Raw data:
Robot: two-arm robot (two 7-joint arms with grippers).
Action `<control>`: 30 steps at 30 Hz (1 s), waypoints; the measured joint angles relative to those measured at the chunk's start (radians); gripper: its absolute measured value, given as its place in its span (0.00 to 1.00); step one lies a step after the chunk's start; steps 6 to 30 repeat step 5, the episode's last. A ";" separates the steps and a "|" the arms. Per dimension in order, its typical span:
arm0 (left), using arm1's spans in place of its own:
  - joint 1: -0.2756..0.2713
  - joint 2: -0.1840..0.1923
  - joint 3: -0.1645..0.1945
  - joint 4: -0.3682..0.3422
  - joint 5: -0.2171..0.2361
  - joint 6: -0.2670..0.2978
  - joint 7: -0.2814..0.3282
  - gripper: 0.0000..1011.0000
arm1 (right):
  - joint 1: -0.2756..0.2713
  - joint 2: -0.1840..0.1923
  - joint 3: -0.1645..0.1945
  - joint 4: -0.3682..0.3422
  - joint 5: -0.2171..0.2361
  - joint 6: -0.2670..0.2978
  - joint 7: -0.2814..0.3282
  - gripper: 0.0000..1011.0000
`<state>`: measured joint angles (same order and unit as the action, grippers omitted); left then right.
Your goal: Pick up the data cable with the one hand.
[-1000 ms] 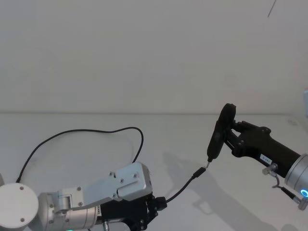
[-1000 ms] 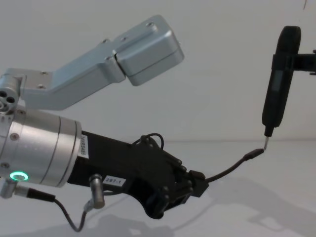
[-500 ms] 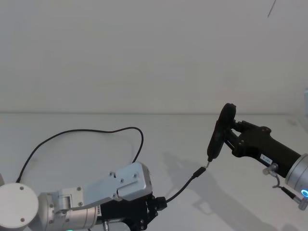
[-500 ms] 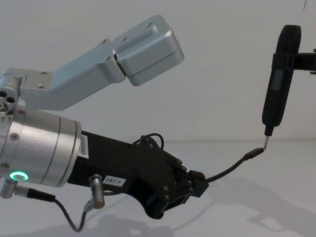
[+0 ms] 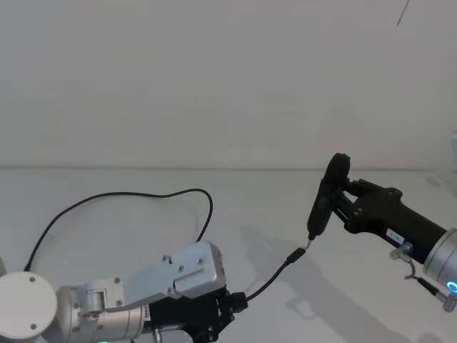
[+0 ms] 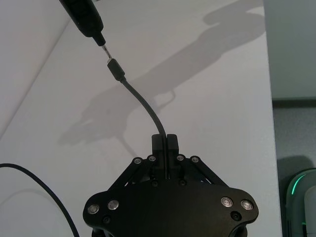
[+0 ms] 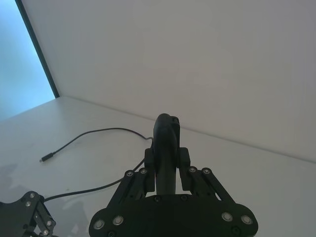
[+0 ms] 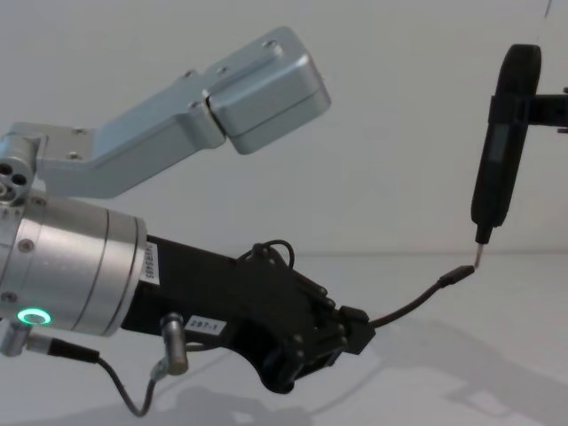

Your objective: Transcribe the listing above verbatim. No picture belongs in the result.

Answer section:
Robot: two-arm robot (two 7-joint arms with grippers).
Action `<control>`: 30 steps at 30 Hz (1 s), waypoints; the measured joint angles relative to those measured at the chunk's start (radians); gripper: its absolute measured value, given as its place in its span (0.00 to 1.00); step one lies a step after the chunk's start; steps 6 to 30 repeat step 5, the episode's last. A ";" separates the steps and a "|" the arms. Per dimension in order, its typical span:
arm0 (left), using arm1's spans in place of its own:
  - joint 1: -0.2756..0.2713
  - joint 2: -0.1840..0.1923
  - joint 3: -0.1645..0.1945
  - joint 4: -0.3682..0.3422
  - joint 5: -0.2171..0.2361
  - joint 6: -0.2670..0.2978
  - joint 7: -0.2814..0.3282
  - gripper: 0.0000..1011.0000
arm1 (right):
  - joint 1: -0.2756..0.2713
  - joint 2: -0.1840..0.1923
  - joint 3: -0.1645..0.1945
  - joint 4: -0.3682..0.3422
  - joint 5: -0.2171..0.2361
  - joint 6: -0.2670..0.2978
  - joint 7: -0.2814..0.3282
  - gripper: 0.0000..1011.0000
`<state>`: measured joint angles (same order and unit as the action, grippers omitted); left then right.
Your goal: Pick up the data cable with the one hand.
[-1000 ms] 
[-1000 ms] 
[-500 ms] 
[-500 ms] 
[+0 ms] 
[+0 ms] 
[+0 ms] 
[+0 ms] 

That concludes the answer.